“DID THE MILLSES SPEND CHRISTMAS HERE?”
Yes. A 1903 newspaper account tells that the Millses
invited
the people of Staatsburg to the mansion that Christmas Eve to enjoy the sight
of their Christmas decorations. The family seems to have gathered here regularly
for Christmas until the 1920s. After Mrs. Mills died in 1920, Mr. Mills sometimes
spent Christmas at the Palm Beach, Florida home of his daughter, Gladys Mills
Phipps.
“DID THE MILLSES DECORATE THEIR HOUSE JUST LIKE THIS?”
We don’t know exactly what their Christmas
decorations were
like; the museum has no historic photographs of the mansion decorated for the
holidays. A neighbor of the family later recalled there once being poinsettias
in the house, and large bowls of holly. One of the Millses’ grandchildren,
the ninth Earl of Granard, recalled that the family had a Christmas tree in
his grandmother’s boudoir, where the family exchanged their Christmas presents.
When he saw a photograph of a Christmas tree that site personnel had installed in the
stairwell of the Grand Staircase in 1988, he commented that the family had had
a tree there as well.
“ARE THESE THE MILLSES’ OWN DECORATIONS?”
No.
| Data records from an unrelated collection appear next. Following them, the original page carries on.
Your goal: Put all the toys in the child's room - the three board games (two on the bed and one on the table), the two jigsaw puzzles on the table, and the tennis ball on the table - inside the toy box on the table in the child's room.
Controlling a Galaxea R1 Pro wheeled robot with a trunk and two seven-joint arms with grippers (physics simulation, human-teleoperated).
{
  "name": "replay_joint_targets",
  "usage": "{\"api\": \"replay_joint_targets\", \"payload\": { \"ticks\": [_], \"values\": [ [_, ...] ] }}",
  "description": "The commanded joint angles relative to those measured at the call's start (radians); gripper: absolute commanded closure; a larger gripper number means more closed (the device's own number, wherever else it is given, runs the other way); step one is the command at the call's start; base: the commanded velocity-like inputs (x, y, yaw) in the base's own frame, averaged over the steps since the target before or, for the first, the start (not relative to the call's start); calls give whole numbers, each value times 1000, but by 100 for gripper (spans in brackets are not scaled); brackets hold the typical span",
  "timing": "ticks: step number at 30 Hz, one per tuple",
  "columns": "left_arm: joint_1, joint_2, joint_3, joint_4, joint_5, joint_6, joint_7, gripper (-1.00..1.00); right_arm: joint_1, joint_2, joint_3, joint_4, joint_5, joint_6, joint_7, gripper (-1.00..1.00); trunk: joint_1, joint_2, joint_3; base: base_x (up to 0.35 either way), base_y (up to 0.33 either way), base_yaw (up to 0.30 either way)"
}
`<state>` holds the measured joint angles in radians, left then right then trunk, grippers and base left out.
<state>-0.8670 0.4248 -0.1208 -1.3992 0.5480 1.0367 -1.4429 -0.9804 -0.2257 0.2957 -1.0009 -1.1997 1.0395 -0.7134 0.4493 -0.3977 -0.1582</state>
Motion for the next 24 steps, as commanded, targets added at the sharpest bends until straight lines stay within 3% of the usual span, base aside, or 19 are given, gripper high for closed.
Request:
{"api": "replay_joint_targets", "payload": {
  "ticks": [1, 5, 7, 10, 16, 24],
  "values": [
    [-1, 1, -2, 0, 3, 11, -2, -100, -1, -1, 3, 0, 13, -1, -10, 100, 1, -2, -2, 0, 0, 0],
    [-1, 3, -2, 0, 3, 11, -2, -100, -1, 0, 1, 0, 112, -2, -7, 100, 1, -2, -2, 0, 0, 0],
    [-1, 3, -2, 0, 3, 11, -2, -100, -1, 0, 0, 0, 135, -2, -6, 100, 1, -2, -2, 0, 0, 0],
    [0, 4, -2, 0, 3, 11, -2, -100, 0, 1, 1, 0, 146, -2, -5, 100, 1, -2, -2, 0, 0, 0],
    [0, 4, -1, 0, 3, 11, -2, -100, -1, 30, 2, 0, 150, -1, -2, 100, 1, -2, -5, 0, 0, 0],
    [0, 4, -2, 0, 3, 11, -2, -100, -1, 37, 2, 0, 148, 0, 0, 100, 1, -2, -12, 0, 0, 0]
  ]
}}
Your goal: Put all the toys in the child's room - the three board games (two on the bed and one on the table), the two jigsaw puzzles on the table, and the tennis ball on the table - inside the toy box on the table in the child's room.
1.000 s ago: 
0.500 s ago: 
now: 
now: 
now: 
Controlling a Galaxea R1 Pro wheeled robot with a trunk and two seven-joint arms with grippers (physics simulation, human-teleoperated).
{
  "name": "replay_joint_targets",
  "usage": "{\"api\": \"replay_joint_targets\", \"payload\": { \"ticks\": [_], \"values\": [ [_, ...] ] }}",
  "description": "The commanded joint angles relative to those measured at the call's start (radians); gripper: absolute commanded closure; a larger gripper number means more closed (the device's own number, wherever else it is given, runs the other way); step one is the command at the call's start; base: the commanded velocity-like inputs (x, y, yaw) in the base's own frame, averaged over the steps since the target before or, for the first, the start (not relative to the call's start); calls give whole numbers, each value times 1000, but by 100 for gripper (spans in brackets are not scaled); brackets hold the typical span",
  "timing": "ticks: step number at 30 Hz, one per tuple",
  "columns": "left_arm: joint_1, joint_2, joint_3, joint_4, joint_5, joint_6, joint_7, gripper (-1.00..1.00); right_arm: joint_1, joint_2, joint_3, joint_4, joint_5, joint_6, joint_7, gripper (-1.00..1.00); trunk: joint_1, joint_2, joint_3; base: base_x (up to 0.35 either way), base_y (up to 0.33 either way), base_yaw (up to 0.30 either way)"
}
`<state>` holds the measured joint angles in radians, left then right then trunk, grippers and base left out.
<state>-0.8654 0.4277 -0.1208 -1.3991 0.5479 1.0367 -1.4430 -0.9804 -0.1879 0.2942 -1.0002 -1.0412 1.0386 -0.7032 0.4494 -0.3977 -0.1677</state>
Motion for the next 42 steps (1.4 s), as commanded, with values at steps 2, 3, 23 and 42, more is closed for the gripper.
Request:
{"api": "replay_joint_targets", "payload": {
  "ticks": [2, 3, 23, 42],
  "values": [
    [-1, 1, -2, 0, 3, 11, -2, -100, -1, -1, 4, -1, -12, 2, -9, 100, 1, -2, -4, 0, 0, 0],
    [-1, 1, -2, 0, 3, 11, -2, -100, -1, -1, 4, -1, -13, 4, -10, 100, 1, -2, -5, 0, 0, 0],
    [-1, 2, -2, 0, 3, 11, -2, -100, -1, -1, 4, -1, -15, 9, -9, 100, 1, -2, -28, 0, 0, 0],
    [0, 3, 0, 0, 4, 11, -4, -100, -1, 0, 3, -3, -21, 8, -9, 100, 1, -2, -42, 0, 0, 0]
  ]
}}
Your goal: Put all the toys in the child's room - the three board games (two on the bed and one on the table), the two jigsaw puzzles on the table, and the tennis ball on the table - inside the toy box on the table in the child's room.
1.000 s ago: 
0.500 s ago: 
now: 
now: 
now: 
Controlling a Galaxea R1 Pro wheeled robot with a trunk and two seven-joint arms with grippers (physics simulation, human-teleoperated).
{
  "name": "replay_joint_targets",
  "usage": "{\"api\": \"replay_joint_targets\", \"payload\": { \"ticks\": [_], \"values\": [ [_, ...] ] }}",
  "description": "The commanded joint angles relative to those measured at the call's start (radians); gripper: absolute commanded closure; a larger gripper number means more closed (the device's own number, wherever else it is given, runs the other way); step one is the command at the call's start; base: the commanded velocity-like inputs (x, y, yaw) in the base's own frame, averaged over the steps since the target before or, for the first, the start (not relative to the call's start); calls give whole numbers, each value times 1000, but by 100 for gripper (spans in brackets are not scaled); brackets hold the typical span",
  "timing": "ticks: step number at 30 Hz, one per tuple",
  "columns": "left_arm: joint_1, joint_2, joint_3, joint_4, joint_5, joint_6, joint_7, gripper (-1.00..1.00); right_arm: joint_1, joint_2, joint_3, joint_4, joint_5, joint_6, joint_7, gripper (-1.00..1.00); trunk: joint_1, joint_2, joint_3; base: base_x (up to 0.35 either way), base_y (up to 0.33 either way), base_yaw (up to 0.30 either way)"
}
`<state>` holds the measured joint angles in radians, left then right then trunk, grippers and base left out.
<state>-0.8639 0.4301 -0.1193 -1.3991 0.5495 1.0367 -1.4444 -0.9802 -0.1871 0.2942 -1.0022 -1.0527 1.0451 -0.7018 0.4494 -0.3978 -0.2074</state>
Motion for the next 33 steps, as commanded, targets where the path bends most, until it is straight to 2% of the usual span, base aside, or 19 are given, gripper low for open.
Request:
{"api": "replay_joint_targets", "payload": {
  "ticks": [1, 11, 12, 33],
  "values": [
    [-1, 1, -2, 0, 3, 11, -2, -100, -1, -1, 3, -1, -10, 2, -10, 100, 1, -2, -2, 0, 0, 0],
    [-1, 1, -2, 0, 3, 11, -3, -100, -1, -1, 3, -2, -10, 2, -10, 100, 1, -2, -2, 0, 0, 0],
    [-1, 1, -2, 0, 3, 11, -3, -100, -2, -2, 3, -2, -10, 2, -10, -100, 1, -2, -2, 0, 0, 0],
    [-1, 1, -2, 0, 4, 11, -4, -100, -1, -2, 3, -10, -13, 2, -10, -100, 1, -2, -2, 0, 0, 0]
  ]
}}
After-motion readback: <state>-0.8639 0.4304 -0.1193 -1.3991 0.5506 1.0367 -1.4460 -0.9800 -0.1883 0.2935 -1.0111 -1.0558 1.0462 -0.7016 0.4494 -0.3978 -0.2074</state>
The family left none of its holiday decorations
behind
when the mansion was given to the State.
The Christmas decorations on display were made and
acquired
by a partnership of site staff and the Friends of Mills Mansion, and have been
selected as typical of those used by wealthy families during the Gilded Age
period.
“WOULD THE DECORATIONS HAVE REALLY BEEN THIS ELABORATE?”
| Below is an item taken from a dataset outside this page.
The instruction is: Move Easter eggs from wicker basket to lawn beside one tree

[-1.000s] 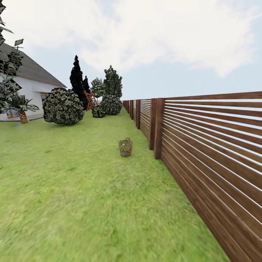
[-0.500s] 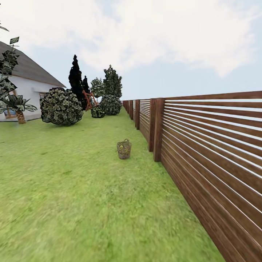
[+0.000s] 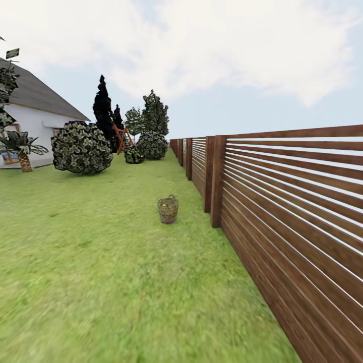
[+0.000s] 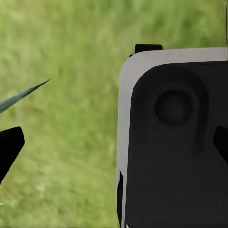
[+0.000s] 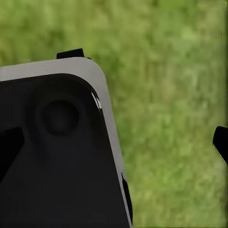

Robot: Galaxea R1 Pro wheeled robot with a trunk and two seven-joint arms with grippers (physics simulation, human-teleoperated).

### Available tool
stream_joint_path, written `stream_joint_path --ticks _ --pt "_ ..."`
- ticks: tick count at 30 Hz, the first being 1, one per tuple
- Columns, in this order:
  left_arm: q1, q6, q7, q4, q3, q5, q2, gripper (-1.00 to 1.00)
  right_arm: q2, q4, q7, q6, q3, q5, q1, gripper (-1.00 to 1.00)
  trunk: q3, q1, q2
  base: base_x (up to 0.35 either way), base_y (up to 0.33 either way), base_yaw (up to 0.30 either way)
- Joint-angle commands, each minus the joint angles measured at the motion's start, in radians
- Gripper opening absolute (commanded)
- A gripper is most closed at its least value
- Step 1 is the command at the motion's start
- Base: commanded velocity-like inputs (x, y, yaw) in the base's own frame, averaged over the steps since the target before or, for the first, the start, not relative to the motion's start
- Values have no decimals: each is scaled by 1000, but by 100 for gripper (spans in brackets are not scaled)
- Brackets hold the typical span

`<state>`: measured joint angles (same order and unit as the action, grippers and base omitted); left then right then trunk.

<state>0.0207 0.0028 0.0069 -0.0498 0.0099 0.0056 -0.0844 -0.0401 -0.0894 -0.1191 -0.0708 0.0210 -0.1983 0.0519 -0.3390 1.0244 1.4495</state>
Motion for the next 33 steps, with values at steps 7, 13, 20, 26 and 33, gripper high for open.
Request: stream_joint_path --ticks 7,13,20,26,33 --pt "1 1 1 -2 0 1 0 100 0 -4 1 -7 2 -7 2 100 -1 1 0 310 -18 0" --pt "1 2 -3 -2 0 1 -1 100 0 -4 1 -7 3 -8 2 100 -1 1 0 320 -1 0" --pt "1 2 -5 -2 -1 1 -1 100 0 -4 1 -7 3 -8 2 100 -1 1 0 327 0 0" --pt "1 3 -7 -2 -1 1 -1 100 0 -4 1 -7 3 -8 2 100 -1 1 0 327 30 0" --pt "1 3 -8 -2 -1 1 -1 100 0 -4 0 -7 3 -8 2 100 -1 1 0 327 140 0"
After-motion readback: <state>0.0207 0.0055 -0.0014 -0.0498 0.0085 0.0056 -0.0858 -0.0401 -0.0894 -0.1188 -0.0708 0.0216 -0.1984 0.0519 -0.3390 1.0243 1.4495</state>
They would have been abundant and extremely rich.
Great
houses like this one were built not merely for living in but also to be the
setting for elaborate Society entertaining. People like the Millses entertained
frequently, and on a grand scale. At Christmas time, a time associated with
good fellowship and generosity, upper-class families would commonly decorate
their houses lavishly, for the enjoyment of their guests as well as themselves.